2. In `sklearn`, Logistic Regression can actually handle outcomes with *more than 2* categories. For example we could predict what someone's major is using Logistic Regression. When we do that, `sklearn` actually builds *many* logistic regression models by default: one model per category (see [here](https://scikit-learn.org/stable/modules/linear_model.html#logistic-regression) for more rigorous detail.) That means there are *multiple* sets of coefficients, one for each model. Because of this, when there is only 2 categories (e.g. a *binary* outcome), we use `[0]` to indicate that we want to grab only one set of coeficients, because there is only one set in the *binary* case.

In [None]:
coefficients = pd.DataFrame({"Coef": pipe.named_steps['logreg'].coef_[0], # grab array of coefficients
                            "Name": predictors})
intercept = pd.DataFrame({"Coef": pipe.named_steps['logreg'].intercept_[0], # grab intercept
                                   "Name": "intercept"},
                                   index = [coefficients.shape[0]]) # since this is only 1 row, assign row a row index

coefficents_all = pd.concat([coefficients,intercept])
coefficents_all

# In Your Groups

## Practice Code
Now practice building Logistic Regression models in your groups. Using [this](https://raw.githubusercontent.com/ywen2021/CPSC392/main/Data/purchase.csv) dataset, build a Logistic Regression model that predicts whether or not customers signed up for a rewards program based on their age, income, and whether they had made a previous purchase. Make sure to z-score your continuous variables, and use an 80/20 Train-Test-Split.


In [None]:
# read in data
df = pd.read_csv("https://raw.githubusercontent.com/ywen2021/CPSC392/main/Data/purchase.csv")

df.head()

# set X and y
predictors = ["age", "income_in_k", "previous_purchase"]

X = df[predictors]
y = df["signed_up"]

# Train Test Split
X_train, X_test, y_train, y_test = train_test_split(X,y, test_size = 0.2, random_state = 392)

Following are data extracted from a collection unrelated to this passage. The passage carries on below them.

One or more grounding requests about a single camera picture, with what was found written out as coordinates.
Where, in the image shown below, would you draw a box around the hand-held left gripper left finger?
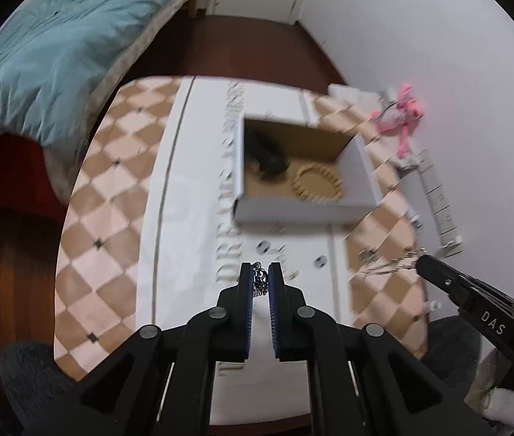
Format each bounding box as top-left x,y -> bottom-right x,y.
21,261 -> 256,436

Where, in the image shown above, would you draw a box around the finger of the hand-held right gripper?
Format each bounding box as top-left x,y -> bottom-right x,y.
416,254 -> 514,365

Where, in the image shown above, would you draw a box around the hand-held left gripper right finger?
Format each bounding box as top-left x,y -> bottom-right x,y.
268,261 -> 496,436

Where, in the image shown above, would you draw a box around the silver charm chain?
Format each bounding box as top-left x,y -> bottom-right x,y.
252,262 -> 270,299

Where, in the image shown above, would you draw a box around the silver chain necklace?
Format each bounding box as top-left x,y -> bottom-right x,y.
356,246 -> 428,281

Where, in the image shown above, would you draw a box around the white cardboard box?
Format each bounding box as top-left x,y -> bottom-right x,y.
232,116 -> 381,226

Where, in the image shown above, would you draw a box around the grey rug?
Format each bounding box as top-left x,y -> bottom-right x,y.
420,315 -> 482,414

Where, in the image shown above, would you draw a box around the white cloth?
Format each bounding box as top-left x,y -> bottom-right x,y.
463,350 -> 514,424

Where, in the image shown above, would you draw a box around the white printed paper bag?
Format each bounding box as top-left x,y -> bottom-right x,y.
135,77 -> 355,424

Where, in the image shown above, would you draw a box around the black hair accessory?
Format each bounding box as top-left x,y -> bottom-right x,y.
244,125 -> 291,179

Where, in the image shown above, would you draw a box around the checkered tablecloth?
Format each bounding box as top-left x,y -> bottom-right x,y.
54,75 -> 430,381

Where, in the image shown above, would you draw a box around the light blue blanket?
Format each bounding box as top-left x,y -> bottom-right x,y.
0,0 -> 208,173

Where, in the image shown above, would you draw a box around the wooden bead bracelet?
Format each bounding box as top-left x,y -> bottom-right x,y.
291,162 -> 345,203

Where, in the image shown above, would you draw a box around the bed with wooden frame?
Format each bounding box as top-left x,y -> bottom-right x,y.
0,0 -> 215,205

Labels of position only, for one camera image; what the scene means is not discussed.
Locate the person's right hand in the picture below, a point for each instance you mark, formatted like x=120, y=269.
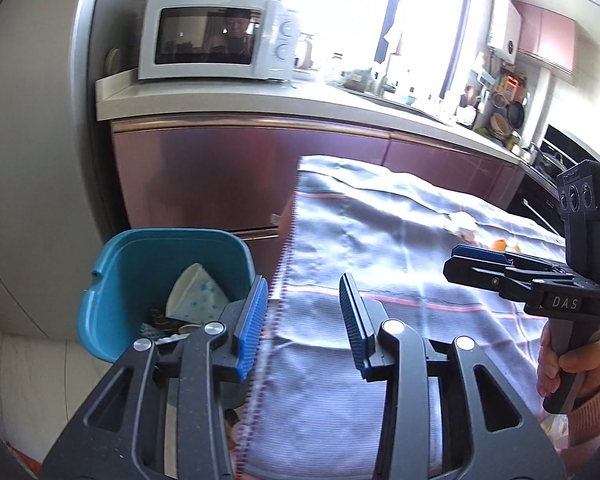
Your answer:
x=587, y=355

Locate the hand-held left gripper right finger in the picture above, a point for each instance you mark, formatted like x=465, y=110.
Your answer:
x=352, y=320

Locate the metal pot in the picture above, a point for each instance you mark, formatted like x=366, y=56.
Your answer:
x=545, y=157

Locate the silver refrigerator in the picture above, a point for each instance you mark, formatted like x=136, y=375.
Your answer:
x=40, y=135

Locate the blue-grey tablecloth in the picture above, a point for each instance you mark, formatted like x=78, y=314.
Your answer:
x=380, y=220

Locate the kitchen window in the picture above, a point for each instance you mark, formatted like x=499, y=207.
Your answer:
x=340, y=10

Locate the woven basket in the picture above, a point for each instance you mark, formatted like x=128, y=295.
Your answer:
x=499, y=125

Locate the green snack wrapper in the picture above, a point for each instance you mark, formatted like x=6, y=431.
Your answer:
x=151, y=332

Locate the white microwave oven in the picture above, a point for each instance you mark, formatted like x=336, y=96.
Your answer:
x=275, y=35

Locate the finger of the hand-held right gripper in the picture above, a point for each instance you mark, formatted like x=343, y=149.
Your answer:
x=480, y=272
x=480, y=251

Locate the kitchen counter with purple cabinets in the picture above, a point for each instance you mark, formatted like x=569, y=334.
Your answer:
x=205, y=170

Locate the crumpled white tissue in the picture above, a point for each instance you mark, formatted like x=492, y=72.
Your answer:
x=460, y=222

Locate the black stove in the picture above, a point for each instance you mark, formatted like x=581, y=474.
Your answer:
x=540, y=200

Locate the black frying pan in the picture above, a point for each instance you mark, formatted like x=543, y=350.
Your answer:
x=516, y=115

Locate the blue dotted paper cup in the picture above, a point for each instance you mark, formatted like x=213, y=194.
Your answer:
x=195, y=290

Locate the orange hanging strainer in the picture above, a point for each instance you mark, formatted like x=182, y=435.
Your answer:
x=511, y=87

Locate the white wall water heater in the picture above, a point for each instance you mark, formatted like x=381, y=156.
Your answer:
x=505, y=30

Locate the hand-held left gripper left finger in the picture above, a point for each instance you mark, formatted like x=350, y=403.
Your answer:
x=250, y=330

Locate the orange peel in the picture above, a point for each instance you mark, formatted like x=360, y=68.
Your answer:
x=500, y=245

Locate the pink wall cabinet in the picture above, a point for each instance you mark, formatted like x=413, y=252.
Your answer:
x=550, y=35

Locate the blue plastic bin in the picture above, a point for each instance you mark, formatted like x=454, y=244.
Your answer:
x=130, y=270

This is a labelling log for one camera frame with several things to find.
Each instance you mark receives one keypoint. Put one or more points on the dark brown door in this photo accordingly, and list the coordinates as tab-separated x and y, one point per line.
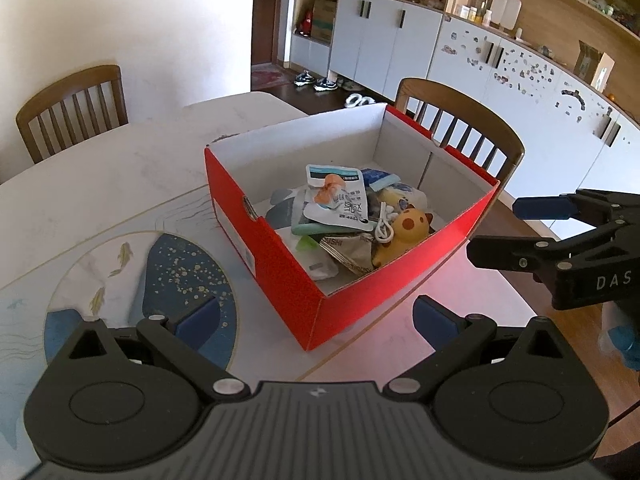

# Z-score and Create Empty Model


# fit


# predict


# assess


Now, grab the coefficients for the model:

In [None]:
# coefs
coefficients = pd.DataFrame({"Coef": pipe.named_steps['logreg'].coef_[0], # grab array of coefficients
                            "Name": predictors})
intercept = pd.DataFrame({"Coef": pipe.named_steps['logreg'].intercept_[0], # grab intercept
                                   "Name": "intercept"},
                                   index = [coefficients.shape[0]]) # since this is only 1 row, assign row a row index

coefficents_all = pd.concat([coefficients,intercept])
coefficents_all

## The Problem with Logistic Regression Coefficients
When you're presenting your Logistic Regression Models to non-data people, you might want to be able to tell them which variables have the biggest impact on the predicted value. Typically, we might use coefficients for this because they give us a single number that summarizes the relationship between our *predictors* and our *predicted value*.

However, log odds are difficult to understand intuitively, especially if you're not a data person. Thus, we might want a different way to present our results. Luckily, if we *exponentiate* our **log odds** coefficients, we get **odds** coefficients. These are easier to understand, as most people understand intuitively what **odds** are.

Remember, for **odds** the important threshold value is $1$. So any **odds** coefficient $>1$ has a direct/positive relationship with the outcome and anything with an **odds** coefficient $< 1$ has an inverse/negative relationship with the outcome.

You can also use the **odds** coefs to give people an intuitive understanding of the relationship. If the odds coef is $2$ then increasing the predictor by 1-unit causes your predicted odds to *double*. Similarly, if the odds coef is $0.5$ then increasing the predictor by 1-unit causes your predicted odds to *halve*. If the odds coef is $1.25$ then increasing the predictor by 1-unit causes your predicted odds to increase by $25\%$.